◆ HOW TO COMPLETE THIS TASK:
Output only the lines below from the one holding "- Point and" down to the one holding "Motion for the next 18", both end lines included and every picture dropped.

■ ■ ■ ■ ■ ■ ■

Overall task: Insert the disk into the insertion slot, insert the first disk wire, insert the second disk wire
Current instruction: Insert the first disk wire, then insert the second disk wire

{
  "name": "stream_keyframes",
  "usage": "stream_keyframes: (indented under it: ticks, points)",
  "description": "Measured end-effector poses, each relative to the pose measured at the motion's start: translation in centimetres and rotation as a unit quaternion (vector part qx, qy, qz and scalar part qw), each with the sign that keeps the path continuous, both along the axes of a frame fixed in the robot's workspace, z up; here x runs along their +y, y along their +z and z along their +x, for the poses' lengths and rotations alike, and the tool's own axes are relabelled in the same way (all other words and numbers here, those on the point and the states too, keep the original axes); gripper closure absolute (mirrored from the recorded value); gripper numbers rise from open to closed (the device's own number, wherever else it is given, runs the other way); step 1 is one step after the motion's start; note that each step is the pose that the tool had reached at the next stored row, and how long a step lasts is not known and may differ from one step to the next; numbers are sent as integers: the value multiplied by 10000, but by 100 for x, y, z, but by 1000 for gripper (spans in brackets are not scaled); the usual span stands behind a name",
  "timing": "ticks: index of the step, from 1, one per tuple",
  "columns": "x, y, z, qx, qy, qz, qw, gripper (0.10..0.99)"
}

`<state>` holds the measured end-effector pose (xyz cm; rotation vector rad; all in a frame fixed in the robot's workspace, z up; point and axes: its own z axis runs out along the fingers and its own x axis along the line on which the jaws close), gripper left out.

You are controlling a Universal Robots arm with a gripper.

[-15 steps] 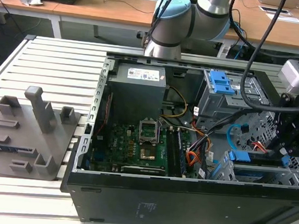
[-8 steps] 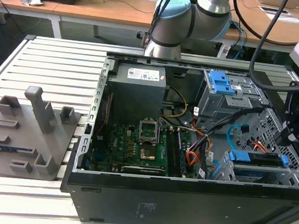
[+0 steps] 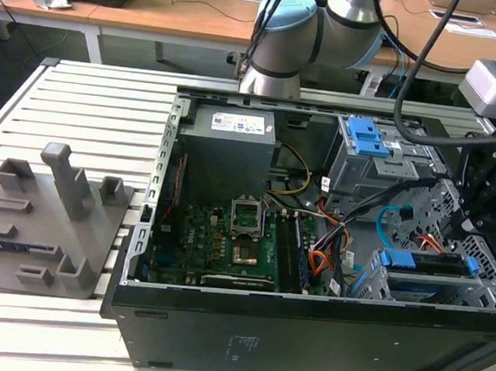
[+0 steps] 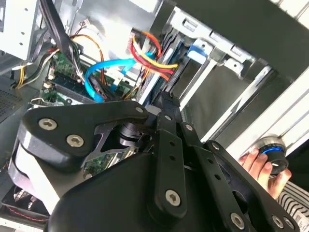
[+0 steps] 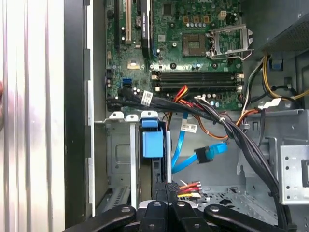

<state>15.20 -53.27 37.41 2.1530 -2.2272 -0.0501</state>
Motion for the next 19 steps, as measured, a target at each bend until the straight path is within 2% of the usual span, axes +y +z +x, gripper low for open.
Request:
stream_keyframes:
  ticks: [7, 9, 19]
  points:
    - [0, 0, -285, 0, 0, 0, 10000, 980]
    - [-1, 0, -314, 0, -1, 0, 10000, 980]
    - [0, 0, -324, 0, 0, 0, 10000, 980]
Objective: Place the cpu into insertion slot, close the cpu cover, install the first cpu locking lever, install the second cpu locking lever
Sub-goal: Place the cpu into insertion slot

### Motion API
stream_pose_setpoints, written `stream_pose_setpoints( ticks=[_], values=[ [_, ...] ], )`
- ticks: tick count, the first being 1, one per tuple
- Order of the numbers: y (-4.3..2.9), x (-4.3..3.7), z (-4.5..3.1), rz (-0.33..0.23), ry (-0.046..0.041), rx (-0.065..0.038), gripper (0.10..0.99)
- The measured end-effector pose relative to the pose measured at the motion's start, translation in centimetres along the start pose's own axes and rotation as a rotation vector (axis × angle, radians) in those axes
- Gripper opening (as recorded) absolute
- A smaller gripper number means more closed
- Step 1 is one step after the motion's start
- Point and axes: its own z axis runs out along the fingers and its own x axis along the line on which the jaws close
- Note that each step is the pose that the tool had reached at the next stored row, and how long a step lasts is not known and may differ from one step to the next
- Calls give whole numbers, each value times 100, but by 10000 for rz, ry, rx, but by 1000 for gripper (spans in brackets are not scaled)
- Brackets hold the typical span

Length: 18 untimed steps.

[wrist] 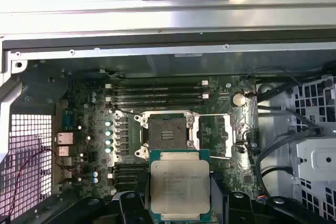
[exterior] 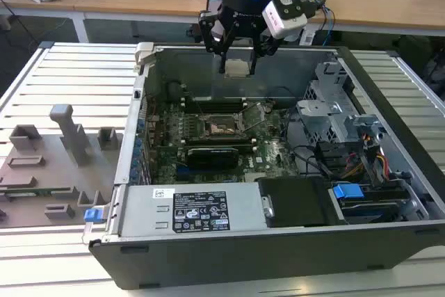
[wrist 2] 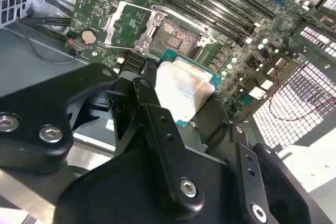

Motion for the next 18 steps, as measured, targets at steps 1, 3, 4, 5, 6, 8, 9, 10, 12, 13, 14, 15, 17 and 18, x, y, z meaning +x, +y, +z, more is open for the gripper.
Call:
stream_pose_setpoints(
  ticks=[1, 3, 4, 5, 6, 8, 9, 10, 12, 13, 14, 15, 17, 18],
  values=[
    [0, 0, 6, -1, 0, 0, 541],
    [-2, -1, 23, 0, 0, 0, 541],
    [-3, -1, 30, -1, 0, 0, 541],
    [-3, -1, 39, -1, 0, 0, 541],
    [-4, -1, 48, -1, 1, 1, 541],
    [-5, -1, 59, -1, 0, 0, 541],
    [-6, -1, 64, -1, 0, 0, 541],
    [-6, -2, 72, -1, 0, 0, 541],
    [-7, -2, 83, -1, 1, 1, 541],
    [-8, -2, 88, 0, 1, 1, 541],
    [-8, -2, 92, -1, 1, 1, 541],
    [-9, -2, 97, -1, 1, 1, 541],
    [-10, -2, 106, -1, 0, 1, 541],
    [-10, -2, 112, -1, 1, 1, 541]
  ],
)
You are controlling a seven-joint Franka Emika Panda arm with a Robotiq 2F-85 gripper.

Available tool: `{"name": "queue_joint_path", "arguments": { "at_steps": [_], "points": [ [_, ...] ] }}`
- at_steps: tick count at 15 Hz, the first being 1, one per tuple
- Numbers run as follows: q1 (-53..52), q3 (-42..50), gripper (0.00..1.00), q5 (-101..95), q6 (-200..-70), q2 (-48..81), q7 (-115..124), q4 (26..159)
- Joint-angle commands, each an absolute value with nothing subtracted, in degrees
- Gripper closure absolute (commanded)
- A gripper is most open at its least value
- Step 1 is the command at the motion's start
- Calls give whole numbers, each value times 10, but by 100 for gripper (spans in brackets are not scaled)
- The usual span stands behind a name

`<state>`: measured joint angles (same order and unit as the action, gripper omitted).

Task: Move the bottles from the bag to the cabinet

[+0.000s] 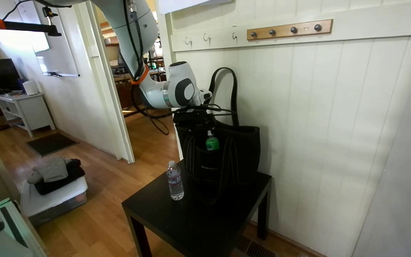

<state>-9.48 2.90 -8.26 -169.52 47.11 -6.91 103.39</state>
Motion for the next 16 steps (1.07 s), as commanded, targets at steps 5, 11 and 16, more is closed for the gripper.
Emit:
{"name": "queue_joint_path", "arguments": {
  "at_steps": [5, 11, 16],
  "points": [
    [-94, 39, 0, -114, -1750, 536, -82, 971],
    [-83, 26, 32, -112, -1813, 573, -96, 943],
    [-81, 22, 72, -113, -1851, 586, -107, 935]
  ]
}}
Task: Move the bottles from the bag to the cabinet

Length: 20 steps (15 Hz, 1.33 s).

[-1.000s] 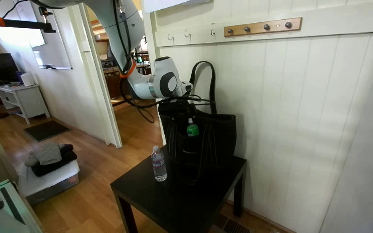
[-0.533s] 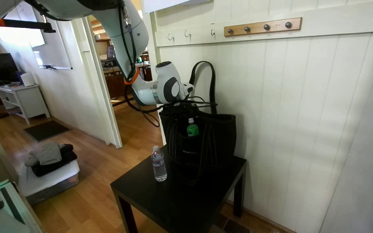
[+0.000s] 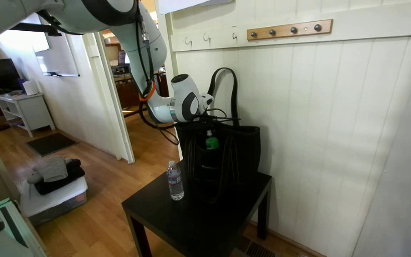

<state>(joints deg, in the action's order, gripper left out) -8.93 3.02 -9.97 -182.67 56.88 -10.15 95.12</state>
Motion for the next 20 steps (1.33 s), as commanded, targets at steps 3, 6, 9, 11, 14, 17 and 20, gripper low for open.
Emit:
{"name": "queue_joint_path", "arguments": {
  "at_steps": [3, 6, 9, 11, 14, 17, 20],
  "points": [
    [-89, 31, 88, -108, -1853, 580, -101, 944],
    [-95, 39, 88, -102, -1856, 565, -92, 963],
    [-91, 37, 88, -96, -1901, 541, -84, 1004],
    [-87, 30, 88, -90, -1953, 518, -76, 1046],
    [-77, 18, 88, -87, -2041, 492, -70, 1111],
    [-64, 9, 88, -92, -2126, 467, -71, 1176],
    [-62, 14, 88, -79, -2218, 443, -75, 1239]
  ]
}}
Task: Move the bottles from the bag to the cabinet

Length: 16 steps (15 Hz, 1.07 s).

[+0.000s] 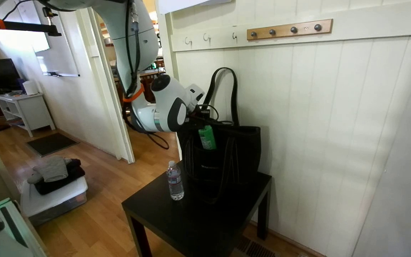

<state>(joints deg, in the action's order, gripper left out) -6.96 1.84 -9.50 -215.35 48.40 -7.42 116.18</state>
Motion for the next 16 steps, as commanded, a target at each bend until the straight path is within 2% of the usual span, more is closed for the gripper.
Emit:
{"name": "queue_joint_path", "arguments": {
  "at_steps": [1, 8, 16],
  "points": [
    [-59, 16, 88, -74, -2249, 436, -75, 1257],
    [-52, 11, 88, 3, -2347, 374, -63, 1360],
    [-46, -6, 88, 29, -2362, 310, -24, 1438]
  ]
}}
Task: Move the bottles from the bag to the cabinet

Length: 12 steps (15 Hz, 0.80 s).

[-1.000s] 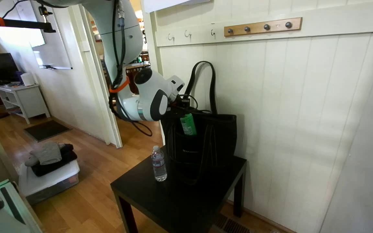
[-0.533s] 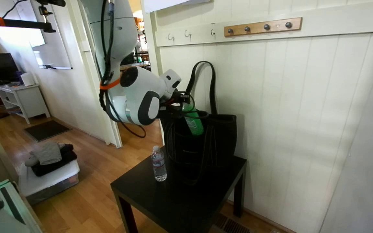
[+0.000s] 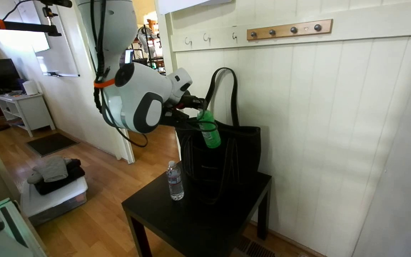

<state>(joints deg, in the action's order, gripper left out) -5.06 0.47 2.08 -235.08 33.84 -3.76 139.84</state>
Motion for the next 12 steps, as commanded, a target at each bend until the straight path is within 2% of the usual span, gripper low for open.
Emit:
{"name": "queue_joint_path", "arguments": {
  "at_steps": [1, 10, 12],
  "points": [
    [-44, -9, 88, 23, -2359, 305, -17, 1446],
    [-36, -31, 88, 62, -2447, 328, 61, 1526],
    [-30, -34, 88, 66, -2416, 314, 80, 1522]
  ]
}}
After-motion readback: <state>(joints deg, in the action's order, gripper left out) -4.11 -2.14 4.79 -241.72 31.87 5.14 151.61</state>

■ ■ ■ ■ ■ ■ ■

◆ ANSWER:
- Point and axes: its own z axis runs out along the fingers and its own x axis along the line on which the jaws close
- Note that each step is the pose that the tool had reached at the next stored row, and how long a step lasts is not known and may differ from one step to the next
- Calls give whole numbers, each value times 100, but by 10000 for rz, ry, rx, but by 1000 for gripper (spans in brackets are not scaled)
- Brackets hold the typical span

Length: 18 untimed steps.

[wrist] 
[exterior] 
[wrist 2] 

Motion for the next 18 steps, as measured, targets at steps 1, 3, 4, 5, 6, 8, 9, 10, 12, 13, 14, 15, 17 and 18, x, y, z meaning +x, +y, +z, more is open for the gripper.

The exercise contains nothing more.